Then I had the brilliant idea of disguising my name in a foreign language, which leads us to today’s topic: Etymology.

I have never been fond of my given name, even if it was once referred to as “a linguistic powerhouse” and described further as “a beacon in a sentence that yells, ‘first off, i'm a noun’ and ‘second, there's no way you can confuse my meaning, which isn't much, except a placemarker that refers to a human being’”. I’ve always known that Karen means ‘pure’ but I began to wonder where it came from, and the same for my middle name. A few minutes on the world wide web and I had my answers:

Karen derives from Katherine. The original Greek form is Aikaterine, which evolved into Katerina. The name then became Catharina in Latin because the Latin-speaking people thought the name derived from the Greek “katharos” or ‘pure’.

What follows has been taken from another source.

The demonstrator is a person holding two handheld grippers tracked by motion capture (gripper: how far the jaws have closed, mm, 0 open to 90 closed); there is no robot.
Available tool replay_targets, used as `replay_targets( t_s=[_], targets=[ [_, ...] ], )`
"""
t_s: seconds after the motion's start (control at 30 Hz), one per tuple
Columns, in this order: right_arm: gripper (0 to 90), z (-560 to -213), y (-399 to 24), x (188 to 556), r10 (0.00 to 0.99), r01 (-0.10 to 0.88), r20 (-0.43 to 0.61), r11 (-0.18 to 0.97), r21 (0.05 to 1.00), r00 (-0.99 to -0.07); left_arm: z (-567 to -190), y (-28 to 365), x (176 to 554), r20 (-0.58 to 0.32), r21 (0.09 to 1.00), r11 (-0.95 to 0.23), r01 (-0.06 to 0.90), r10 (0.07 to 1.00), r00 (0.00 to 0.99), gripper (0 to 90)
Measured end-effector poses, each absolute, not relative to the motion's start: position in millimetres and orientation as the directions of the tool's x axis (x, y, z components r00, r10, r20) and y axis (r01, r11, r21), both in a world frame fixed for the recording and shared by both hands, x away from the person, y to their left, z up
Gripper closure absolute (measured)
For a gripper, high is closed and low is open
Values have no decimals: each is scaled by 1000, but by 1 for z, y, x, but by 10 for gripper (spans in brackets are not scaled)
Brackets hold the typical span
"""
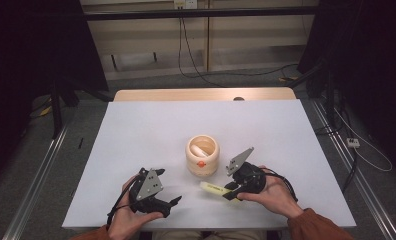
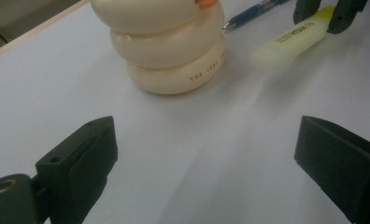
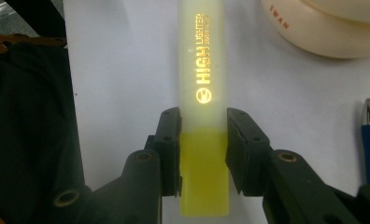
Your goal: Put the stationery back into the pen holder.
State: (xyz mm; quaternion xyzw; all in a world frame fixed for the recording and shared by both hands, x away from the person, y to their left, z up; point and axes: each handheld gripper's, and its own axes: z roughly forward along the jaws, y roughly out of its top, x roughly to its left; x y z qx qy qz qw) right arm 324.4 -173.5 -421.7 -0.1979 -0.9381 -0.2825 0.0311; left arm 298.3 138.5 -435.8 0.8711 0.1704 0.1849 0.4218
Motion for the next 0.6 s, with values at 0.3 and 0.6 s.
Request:
replay_targets(
  t_s=[0.3, 0.6],
  targets=[
    [680, -418, -161, 326, 331, 369, 169, 771, 520, -929, -435, 126, 289, 335, 727, -687, 6, 362, 870, 70],
    [680, -414, -150, 331, 314, 360, 178, 781, 510, -933, -434, 107, 288, 512, 604, -783, -147, 240, 825, 115]
  ],
)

Renee is the feminine form of the French Rene, which comes from the Latin ‘renatus’, literally ‘reborn’. Huh.

Anyway, for blog-naming purposes, this newfound knowledge went out the window as soon as I realized that roughly half a percent of the population (the majority of which are Hillsdale grads) can even recognize latin and even fewer Greek. So I went with something even my hillbilly southern brethren could grasp, and here we are at Mow That Dirty Lawn. Yeehaw.

1 comment:

Karen said...

I saw your name above mine in the comment section of Rachelle/mamabear's giveaway post.

My maiden name was Karen Miller-so I just had to come see what you had to say.


I enjoyed your post-thanks for the chuckles. And for saving me all that work looking up my name. ;-)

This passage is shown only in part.